In some ways, the premise of Tiny Furniture isn’t that different from Girls – Lena Dunham plays a loose version of herself, struggling to cope after her mother cuts her support following graduation. The difference, in this earlier narrative, is that Dunham, or Aura, hasn’t moved out of home yet – in fact she moves back home, leaving her Midwestern university for her mother’s loft in TriBeCa, armed with nothing more than a film studies degree. Critics of Girls have complained that it celebrates the indulgences of the wealthy, and while there’s some truth to that, Tiny Furniture encapsulates everything about Dunham’s outlook that resists it as well.
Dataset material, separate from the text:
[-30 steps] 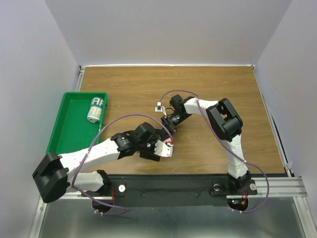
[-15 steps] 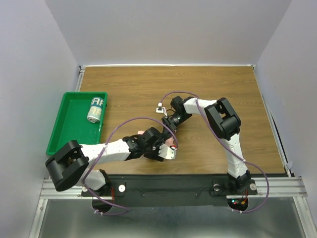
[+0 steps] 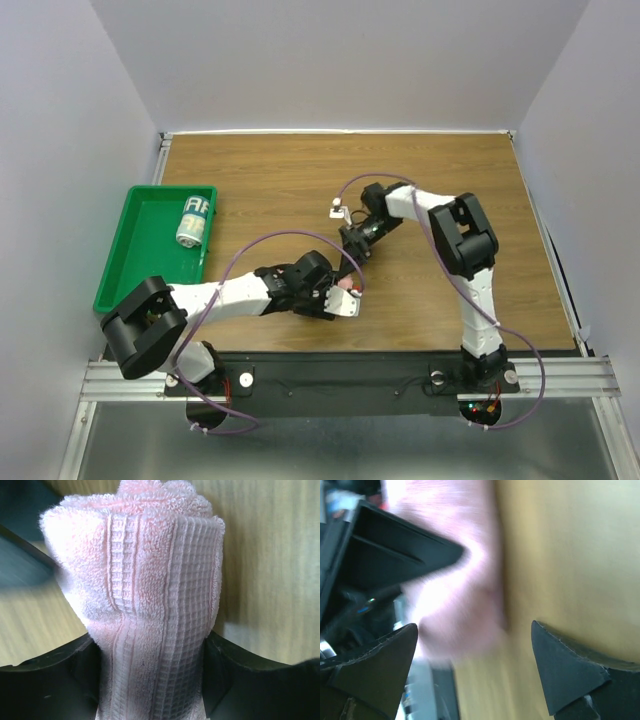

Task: Roll the towels
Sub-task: Place the rolled towel into the container

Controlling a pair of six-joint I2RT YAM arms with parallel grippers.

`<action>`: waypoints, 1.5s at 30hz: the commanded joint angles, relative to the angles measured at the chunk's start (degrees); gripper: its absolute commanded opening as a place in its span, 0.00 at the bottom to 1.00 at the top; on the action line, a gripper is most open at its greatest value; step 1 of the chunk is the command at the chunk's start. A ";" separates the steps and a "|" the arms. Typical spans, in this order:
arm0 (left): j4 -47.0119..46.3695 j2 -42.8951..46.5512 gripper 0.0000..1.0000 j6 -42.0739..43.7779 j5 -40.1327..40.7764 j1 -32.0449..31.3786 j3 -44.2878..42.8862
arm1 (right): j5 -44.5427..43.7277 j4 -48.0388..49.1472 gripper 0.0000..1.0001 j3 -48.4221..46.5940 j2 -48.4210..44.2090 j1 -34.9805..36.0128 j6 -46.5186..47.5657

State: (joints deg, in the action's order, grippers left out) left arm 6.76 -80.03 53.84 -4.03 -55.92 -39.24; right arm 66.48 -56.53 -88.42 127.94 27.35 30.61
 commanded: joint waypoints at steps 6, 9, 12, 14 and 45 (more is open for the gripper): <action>15.91 -1.18 0.00 -13.91 -9.93 7.47 -8.45 | -12.87 -3.93 1.00 -4.40 -7.60 -15.56 1.73; 17.84 -2.24 0.00 -17.53 -12.13 13.79 -13.64 | -12.69 -4.46 1.00 -2.90 -9.46 -17.24 2.17; 18.37 -1.01 0.00 -21.93 -13.28 17.50 -17.95 | -12.86 -4.64 1.00 -1.85 -11.39 -17.95 2.44; 19.07 0.05 0.00 -25.18 -13.11 21.01 -20.42 | -12.86 -4.81 1.00 -1.58 -12.36 -18.12 2.52; 4.40 -1.88 0.00 -19.47 15.01 75.96 -28.44 | -11.19 -4.99 1.00 2.73 -15.09 -18.30 4.28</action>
In part, that’s because moving back home to a wealthy mother - played by Dunham's actual mother, Laurie Simmons - really clarifies the growing financial-generational gap, even or especially among the wealthy.  And what makes Tiny Furniture so memorable and poetic is that it suggests that this difference in prospects has become so pronounced as to produce something like a Regency drama, a vision of precarity in the midst of privilege. It might be a bit of a stretch to say that it transplants Jane Austen to 2010s New York, but there’s the same urgent desire to leave the family home and move out into the world, as well as the same anxiety about qualification – except, in this case, it’s professional qualification more than romantic qualification, which, in true mumblecore spirit, tends to be dispersed and dissolved. To that end, Dunham envisages New York as a series of cramped Regency spaces – Aura’s continually clinging to fire escape balconies, and climbing through windows, navigating a pruned, cultivated universe that seems to resist her at every turn. Even when she’s outside, the camera hugs walls and corners, while the most expansive romantic encounter takes place in an aluminium pipe, light years from the establishing shots of Girls. It feels appropriate, then, that Aura’s family wealth stems from her mother’s photographs of miniature rooms, since the film exudes the cloistered claustrophobia of domestic space made over as exhibition space - that peculiar awareness, in a loft apartment, that every object has been meticulously positioned on the floor. Every single room feels like a piece of perfectly completed installation art, as Aura continually tries – and fails – to install herself somewhere, anywhere, in a perfect vehicle for Dunham’s slumped, downbeat brand of physical comedy.